Higher Environmental Temperature and Global Radiation Are Correlated With Increasing Suicidality—A Localized Data Analysis
Why this work is in the frame
A frame that forgets how it found something cannot be audited. These are the routes that admitted this work.
Bibliographic record
Abstract
Suicide rate follows a seasonal pattern that is related to rising air temperature and global radiation. These findings are reproducible within different climatic regions. Numerous studies have attempted to explain this peak in relation to weather. However, many of these studies did not use meteorological data representative of the site of the suicide or attempted suicide, resulting in limitations of the findings. Previous studies also suffered from limitations in the methods of data analysis. The current study examined the relationship between weather, i.e., solar radiation, air temperature, and the rate of suicides and suicidality in the area of Mittelfranken, Germany, using regional meteorological data.
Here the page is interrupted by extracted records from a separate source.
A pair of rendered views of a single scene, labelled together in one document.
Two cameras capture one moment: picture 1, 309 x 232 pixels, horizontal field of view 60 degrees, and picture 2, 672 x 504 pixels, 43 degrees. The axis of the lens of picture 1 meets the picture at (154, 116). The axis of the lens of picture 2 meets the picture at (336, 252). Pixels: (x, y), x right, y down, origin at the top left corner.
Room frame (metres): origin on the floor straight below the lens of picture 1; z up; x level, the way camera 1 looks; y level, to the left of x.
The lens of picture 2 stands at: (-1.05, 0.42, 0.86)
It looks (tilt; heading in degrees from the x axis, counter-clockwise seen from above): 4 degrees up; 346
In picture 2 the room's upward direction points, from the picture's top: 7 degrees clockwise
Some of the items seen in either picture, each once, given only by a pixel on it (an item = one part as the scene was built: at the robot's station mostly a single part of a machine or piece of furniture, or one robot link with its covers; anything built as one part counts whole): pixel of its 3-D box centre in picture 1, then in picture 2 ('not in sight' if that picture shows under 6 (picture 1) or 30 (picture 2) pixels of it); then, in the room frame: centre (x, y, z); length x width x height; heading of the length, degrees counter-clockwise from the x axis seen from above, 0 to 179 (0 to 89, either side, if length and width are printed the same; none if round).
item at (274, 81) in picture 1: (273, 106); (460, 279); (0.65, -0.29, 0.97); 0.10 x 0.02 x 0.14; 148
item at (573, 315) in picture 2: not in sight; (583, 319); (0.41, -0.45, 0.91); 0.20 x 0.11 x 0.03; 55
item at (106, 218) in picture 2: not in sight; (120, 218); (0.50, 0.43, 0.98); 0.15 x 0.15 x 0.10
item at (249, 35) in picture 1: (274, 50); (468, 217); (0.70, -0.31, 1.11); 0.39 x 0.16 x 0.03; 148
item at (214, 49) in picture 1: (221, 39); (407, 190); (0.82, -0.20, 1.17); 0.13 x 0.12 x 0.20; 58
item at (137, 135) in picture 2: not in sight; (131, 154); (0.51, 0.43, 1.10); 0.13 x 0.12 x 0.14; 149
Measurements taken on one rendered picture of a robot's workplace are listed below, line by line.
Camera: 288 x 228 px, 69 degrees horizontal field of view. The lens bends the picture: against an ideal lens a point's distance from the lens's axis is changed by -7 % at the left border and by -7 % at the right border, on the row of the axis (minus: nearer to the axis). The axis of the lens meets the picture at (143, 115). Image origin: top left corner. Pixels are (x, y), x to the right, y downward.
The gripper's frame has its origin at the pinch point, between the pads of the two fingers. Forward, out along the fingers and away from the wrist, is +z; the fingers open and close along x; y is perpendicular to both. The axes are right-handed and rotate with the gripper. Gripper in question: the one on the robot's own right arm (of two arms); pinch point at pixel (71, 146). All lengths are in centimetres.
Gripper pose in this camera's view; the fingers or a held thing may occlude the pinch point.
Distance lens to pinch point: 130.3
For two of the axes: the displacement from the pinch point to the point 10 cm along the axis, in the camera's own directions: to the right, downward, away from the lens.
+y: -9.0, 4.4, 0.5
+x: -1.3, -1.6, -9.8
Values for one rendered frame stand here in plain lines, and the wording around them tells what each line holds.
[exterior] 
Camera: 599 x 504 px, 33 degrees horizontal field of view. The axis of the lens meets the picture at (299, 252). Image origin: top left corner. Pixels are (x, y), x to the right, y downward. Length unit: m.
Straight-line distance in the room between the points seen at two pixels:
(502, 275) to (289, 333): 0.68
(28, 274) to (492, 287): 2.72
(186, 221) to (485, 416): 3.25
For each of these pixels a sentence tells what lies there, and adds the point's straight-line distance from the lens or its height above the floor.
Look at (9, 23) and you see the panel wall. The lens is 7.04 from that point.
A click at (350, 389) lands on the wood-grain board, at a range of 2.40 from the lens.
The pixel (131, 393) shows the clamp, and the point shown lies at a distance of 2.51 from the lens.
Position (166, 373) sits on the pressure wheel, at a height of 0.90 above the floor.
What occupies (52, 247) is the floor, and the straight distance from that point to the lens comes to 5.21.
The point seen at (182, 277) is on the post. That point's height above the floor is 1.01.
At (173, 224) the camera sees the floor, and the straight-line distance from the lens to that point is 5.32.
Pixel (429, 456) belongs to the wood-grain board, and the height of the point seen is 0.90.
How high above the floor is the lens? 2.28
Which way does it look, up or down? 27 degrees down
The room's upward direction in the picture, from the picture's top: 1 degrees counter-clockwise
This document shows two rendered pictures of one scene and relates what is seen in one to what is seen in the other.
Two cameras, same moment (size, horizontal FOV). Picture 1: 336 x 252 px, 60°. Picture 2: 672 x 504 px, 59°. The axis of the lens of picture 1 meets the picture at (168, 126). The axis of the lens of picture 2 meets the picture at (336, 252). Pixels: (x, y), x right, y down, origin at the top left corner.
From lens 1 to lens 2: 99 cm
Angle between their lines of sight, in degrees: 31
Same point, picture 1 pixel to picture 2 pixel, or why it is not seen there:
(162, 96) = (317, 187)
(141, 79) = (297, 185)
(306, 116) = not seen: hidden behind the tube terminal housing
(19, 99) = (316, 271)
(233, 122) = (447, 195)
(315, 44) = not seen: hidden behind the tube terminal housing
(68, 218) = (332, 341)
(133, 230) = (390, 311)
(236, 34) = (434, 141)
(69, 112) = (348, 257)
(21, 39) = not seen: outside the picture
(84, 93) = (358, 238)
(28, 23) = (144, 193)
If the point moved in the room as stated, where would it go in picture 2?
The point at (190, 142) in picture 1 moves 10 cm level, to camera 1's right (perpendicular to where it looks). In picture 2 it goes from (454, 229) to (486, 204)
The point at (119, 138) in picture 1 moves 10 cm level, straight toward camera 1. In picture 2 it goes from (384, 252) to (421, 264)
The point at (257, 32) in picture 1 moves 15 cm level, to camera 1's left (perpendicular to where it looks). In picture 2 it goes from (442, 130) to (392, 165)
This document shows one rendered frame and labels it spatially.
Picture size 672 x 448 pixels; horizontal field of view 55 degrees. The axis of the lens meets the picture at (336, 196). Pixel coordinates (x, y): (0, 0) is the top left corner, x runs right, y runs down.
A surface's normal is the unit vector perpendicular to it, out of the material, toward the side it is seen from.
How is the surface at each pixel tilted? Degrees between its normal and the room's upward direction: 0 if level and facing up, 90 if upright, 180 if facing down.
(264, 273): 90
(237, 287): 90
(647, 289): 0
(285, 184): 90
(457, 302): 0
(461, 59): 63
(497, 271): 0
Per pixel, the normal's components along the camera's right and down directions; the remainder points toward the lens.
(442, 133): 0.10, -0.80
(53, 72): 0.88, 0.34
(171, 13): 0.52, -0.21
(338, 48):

Statistical risk estimation revealed associations between higher global radiation and air temperatures on the day of and day before suicide acts. The results could be of interest for general suicide prevention strategies. Future studies should examine additional possible factors of influence and concentrate on a strict standardized study design. The aim is to obtain reproducible data of the seasonal influences on suicide behavior, allowing for the comparison of data from different meteorological regions and patient subgroups.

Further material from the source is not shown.